No hay que esforzarse, basta un pequeño libro de historia universal para darnos cuenta de la criminalidad del “homo sapiens” desde que comenzó a dejar de andar en cuatro patas. Podemos comprobar la sempiterna costumbre de exterminio en nuestra especie.

A veces, basta un “quítame esa paja” para que esa inteligencia que nos ha llevado a una impensable civilización quede al servicio de la bestia, esa que fingimos dominar. Aun en pleno siglo veintiuno, resulta fácil convocar hordas irracionales, depredadoras y deshumanizadas; capaces de irrespetar la vida y el derecho ajeno.

Antes de cristo y después de Él, la guerra y la barbarie asoman con demasiada frecuencia. Tanto el matar como el fornicar, son hábitos que tienden a dominarnos al mínimo descuido.  Ese animal, agazapada debajo de la corteza cerebral, necesita de poco para liberarse y atacar. Una ambivalencia constante nos aqueja: un vaivén entre lo sublime y lo salvaje. Ambivalencia, sin duda, provocadora de angustia existencial.

Es verdad, al final predomina la inteligencia y nos avergonzamos de las bestialidades cometidas. Entonces, buscamos explicaciones y racionalizamos. Nos vestimos limpios y bien planchados, volvemos a comportarnos como entes pensantes que buscan la paz. Pero sabemos y tememos que, una tarde cualquiera, vuelva a escaparse la fiera.

Ni Sigmund Freud ni William james, fueron primeros en alertarnos sobre la influencia fundamental de los instintos primitivos. Miles de décadas antes, otros pensadores se preocuparon por ese brinco constante de la civilización a la barbarie que protagoniza la humanidad.

Atormentado por esa paradoja, tratando de resolverla, el hombre ha ido creando dioses sangrientos que en un momento dado piden exterminios sagrados. Dioses que eligen arbitrariamente pueblos preferidos a conveniencia de sus emisarios en la tierra.

Esta especie, que no duda en considerarse “imagen y semejanza de Dios”, se vale de la religión, la patria, la raza, un pedazo de tierra o una fuente de agua, a manera de permiso inconsciente para sacar rabo y andar en cuatro patas.

En ocasiones, seguimos ortodoxias, políticos redentores, o lideres enajenados de cualquier tipo; hábiles en doblegar voluntades y convertir la necesidad y la ignorancia en masas irracionales. Atila el huno, los símbolos de la Dinastía Tang, la estrella roja, la hoz y el martillo, la esvástica, la cruz, la biblia, el Torá, o el águila imperial, han servido para excusar atrocidades.

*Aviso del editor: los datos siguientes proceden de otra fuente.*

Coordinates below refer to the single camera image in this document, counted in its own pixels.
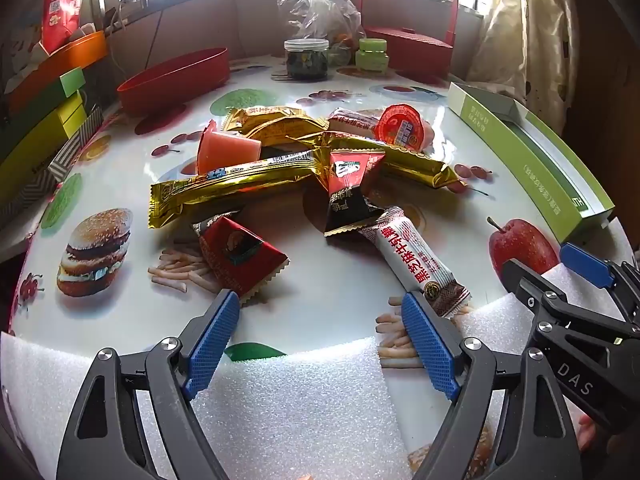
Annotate green white cardboard box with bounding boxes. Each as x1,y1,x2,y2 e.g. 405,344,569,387
446,81,615,243

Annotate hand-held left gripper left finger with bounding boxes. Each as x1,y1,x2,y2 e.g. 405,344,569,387
59,289,241,480

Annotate brown wooden cabinet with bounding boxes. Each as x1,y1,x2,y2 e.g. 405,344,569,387
562,0,640,221

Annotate red paper pack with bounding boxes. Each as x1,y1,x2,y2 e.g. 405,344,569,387
41,0,91,56

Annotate small clear jar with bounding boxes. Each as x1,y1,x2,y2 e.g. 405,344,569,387
327,37,357,67

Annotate red basket with handle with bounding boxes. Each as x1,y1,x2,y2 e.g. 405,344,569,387
360,0,458,82

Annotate green cream jar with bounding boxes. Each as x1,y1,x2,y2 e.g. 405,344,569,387
356,37,391,71

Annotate glass jar dark contents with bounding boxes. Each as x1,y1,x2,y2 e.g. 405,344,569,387
284,38,330,81

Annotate white red snack bar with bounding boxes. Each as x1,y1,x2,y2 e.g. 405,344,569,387
357,206,473,318
327,107,381,139

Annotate orange box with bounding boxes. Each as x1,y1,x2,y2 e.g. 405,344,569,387
10,30,108,111

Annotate long gold snack bar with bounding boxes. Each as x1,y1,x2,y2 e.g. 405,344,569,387
320,131,468,191
150,150,326,231

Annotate cream patterned curtain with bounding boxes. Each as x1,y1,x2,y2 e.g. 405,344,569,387
465,0,571,126

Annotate yellow green cardboard box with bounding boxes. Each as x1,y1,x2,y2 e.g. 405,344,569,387
0,91,90,176

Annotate red lidded jelly cup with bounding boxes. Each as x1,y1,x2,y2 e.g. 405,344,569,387
372,103,432,151

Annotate red black snack packet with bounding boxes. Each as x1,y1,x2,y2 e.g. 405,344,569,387
322,149,388,238

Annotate yellow snack packet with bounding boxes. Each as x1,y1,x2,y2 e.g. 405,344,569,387
222,106,307,135
245,116,328,147

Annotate pink jelly cup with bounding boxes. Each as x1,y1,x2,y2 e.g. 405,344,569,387
196,120,262,175

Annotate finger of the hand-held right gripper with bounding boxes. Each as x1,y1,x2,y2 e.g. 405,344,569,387
501,259,640,347
560,242,640,321

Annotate white foam sheet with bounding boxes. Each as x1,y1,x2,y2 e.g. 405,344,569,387
0,330,416,480
380,217,636,461

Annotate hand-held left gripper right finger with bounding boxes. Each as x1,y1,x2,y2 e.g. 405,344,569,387
401,291,583,480

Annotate clear plastic bag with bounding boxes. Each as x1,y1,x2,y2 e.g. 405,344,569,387
277,0,366,58

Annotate red oval tub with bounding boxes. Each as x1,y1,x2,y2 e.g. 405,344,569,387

Solamente en el siglo veinte murieron en acción de guerra cerca de un billón de personas. El año pasado, cayeron doscientos treinta y ocho mil seres humanos en los frentes de batalla (238,000). Nadie puede predecir cuántos habrán muerto al caer diciembre.

Rusia mantiene la determinación, impuesta por un dictador y sus acólitos, de llevarse de encuentro a Ucrania; China acecha a Taiwán; los norteamericanos quieren todo occidente. En realidad, se matan por riquezas que no quieren compartir; igual como lo hicieron cinco mil años atrás los sumerios.

Hubiese sido impensable- aunque no para los que conocen el pasado de la humanidad- que los israelitas (quienes estuvieron a punto de ser exterminados por un lunático y sus seguidores) en la actualidad griten venganza y arrasen con todo lo que encuentran.

El ataque artero y criminal de Hamas ha rebajado a ese gran país a nivel tribal, donde la derrota del enemigo justifica todo. Ahora es difícil distinguir a los sofisticados israelitas de los analfabetos y fundamentalistas terroristas del Medio Oriente. Ahora ambos son tribus de caníbales y cazadores de cabezas.

Ahora están mancomunados por la sed de venganza. Ambos quieren demostrar que son el pueblo preferido de Dios. Jehovah y Allah ordenan el retorno a la animalidad perpetua.